Against a backdrop of lush-colored skies that suggest a Wild West sequence from an MGM musical of the 1950s, Grace proves her mettle to her chieftain/sea captain father (Jeff McCarthy) by saving a ship in a thunderstorm and fighting off a hundred or so bloodthirsty Englishmen.
“I should be free,” she sings, “Free to be Grace/So I can feel the wind on my face!” The lyrics in this almost entirely sung-through show are by Mr. Boublil, Richard Maltby Jr. (who collaborated with Mr. Boublil and Mr. Schönberg on the book) and John Dempsey. They often have such sweaty, shoehorned rhymes, it is as if they had been invented on the spot.
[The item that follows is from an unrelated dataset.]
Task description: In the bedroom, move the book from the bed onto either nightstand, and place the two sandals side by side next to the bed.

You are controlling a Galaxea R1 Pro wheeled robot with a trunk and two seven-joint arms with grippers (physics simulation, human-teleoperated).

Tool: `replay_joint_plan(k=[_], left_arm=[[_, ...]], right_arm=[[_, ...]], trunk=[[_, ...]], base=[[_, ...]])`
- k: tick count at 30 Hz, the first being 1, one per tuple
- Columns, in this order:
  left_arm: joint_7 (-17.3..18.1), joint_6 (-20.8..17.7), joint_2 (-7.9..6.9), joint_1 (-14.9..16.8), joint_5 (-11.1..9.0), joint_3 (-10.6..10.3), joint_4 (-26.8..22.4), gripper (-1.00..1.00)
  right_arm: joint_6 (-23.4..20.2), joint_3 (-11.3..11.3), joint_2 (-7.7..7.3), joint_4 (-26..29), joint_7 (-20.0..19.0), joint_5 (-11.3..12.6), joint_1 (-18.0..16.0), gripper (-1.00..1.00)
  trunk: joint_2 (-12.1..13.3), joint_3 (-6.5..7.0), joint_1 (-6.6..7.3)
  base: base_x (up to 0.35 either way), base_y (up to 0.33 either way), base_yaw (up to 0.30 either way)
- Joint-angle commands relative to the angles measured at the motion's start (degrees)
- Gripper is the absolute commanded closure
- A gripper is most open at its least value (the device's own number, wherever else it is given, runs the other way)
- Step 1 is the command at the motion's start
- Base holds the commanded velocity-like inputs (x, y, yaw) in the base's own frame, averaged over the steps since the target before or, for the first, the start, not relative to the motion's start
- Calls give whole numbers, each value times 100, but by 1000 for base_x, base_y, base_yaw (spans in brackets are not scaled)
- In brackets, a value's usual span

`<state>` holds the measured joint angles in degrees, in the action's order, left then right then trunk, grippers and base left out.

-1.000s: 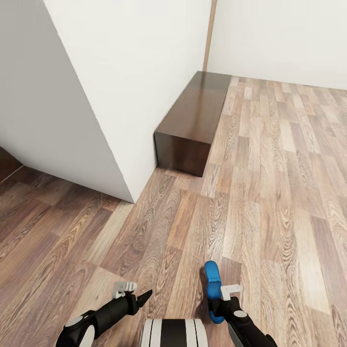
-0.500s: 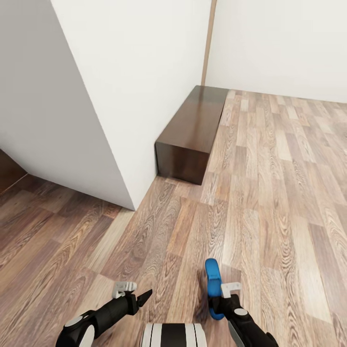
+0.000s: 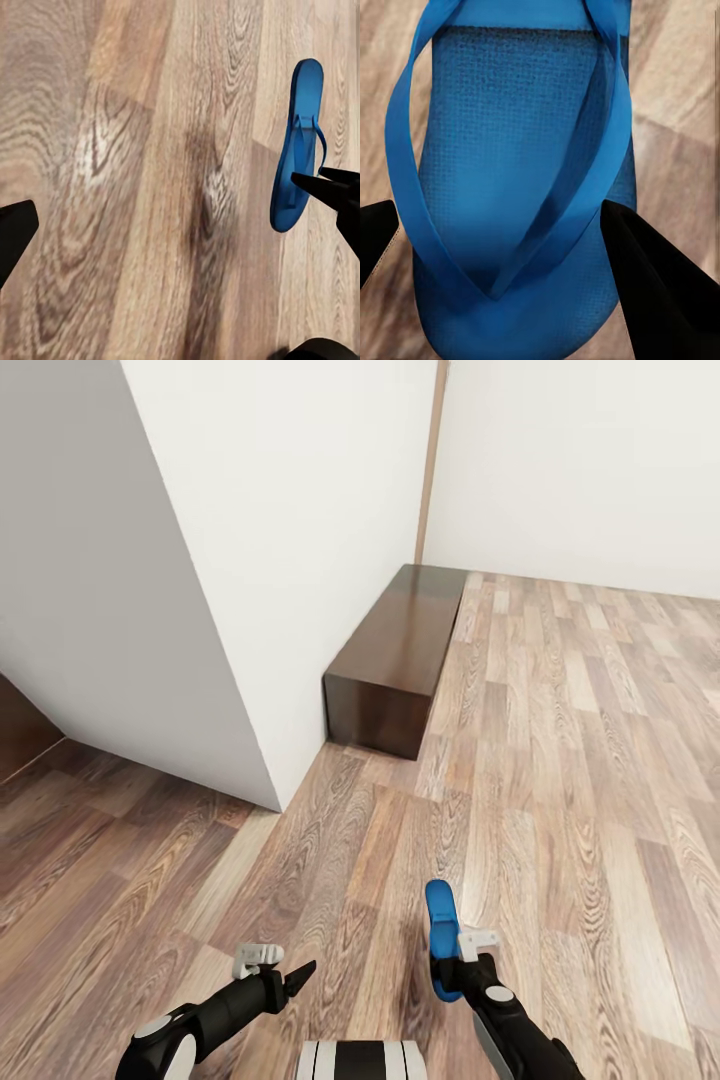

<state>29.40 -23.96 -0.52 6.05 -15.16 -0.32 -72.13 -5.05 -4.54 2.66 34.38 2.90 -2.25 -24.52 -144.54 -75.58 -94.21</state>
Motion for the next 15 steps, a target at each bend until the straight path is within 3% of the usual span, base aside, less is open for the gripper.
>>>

Grace goes on to marry a dissolute rake (Marcus Chait) to bring peace to the warring Irish clans while remaining true in her fashion to her first love, Tiernan (the Leonardo DiCaprio look-alike Hadley Fraser). Finally, she confronts Queen Elizabeth I herself to plead for the rights of her people. Grace trumps Elizabeth because, although she may be only a pirate queen, at least she’s not a virgin queen. A model for postfeminist femininity, Grace sings in the final scene:
I fought my wars on land and sea
To be a woman strong and free
I should have learned, at journey’s start,
No woman’s free who ignores her heart.
Grace’s journey of the heart takes place in breathless double time, and it’s often hard to tell how many years have elapsed between scenes. The special-event pageantry of Eugene Lee’s sets, Martin Pakledinaz’s costumes and Kenneth Posner’s lighting rarely clarifies the plot. And Mr. Galati’s staging tends to step on what should be breathtaking climaxes or curtain lines. (I was never sure in the death scenes when, or even if, characters had really died.)
Ms. Block works hard to give a truly felt, realistic performance, and she sings attractively in her quieter moments. (Under pressure, this Pirate Queen turns into a Celine Dion screecher.) But the production keeps undercutting her, both by haziness of focus and a slow drift toward campiness.
The show’s queen of camp is, as she should be, its Queen Elizabeth, played by Linda Balgord. (William Youmans, as her conniving courtier, gives her a run for her money with an interpretation that brings to mind Vincent Price at his snarkiest.)
Ms. Balgord, who played Norma Desmond in the national tour of Andrew Lloyd Webber’s “Sunset Boulevard,” appears to be continuing that performance here, which is kind of enjoyable when you’re starved for distraction.
Mr. Pakledinaz has given her an increasingly deluxe and unwieldy series of queenly gowns, which wind up being high points of visual wit — or, for that matter, of any wit. It says a lot that the most compelling question posed by this fuzzy musical is, “What will Elizabeth wear next?”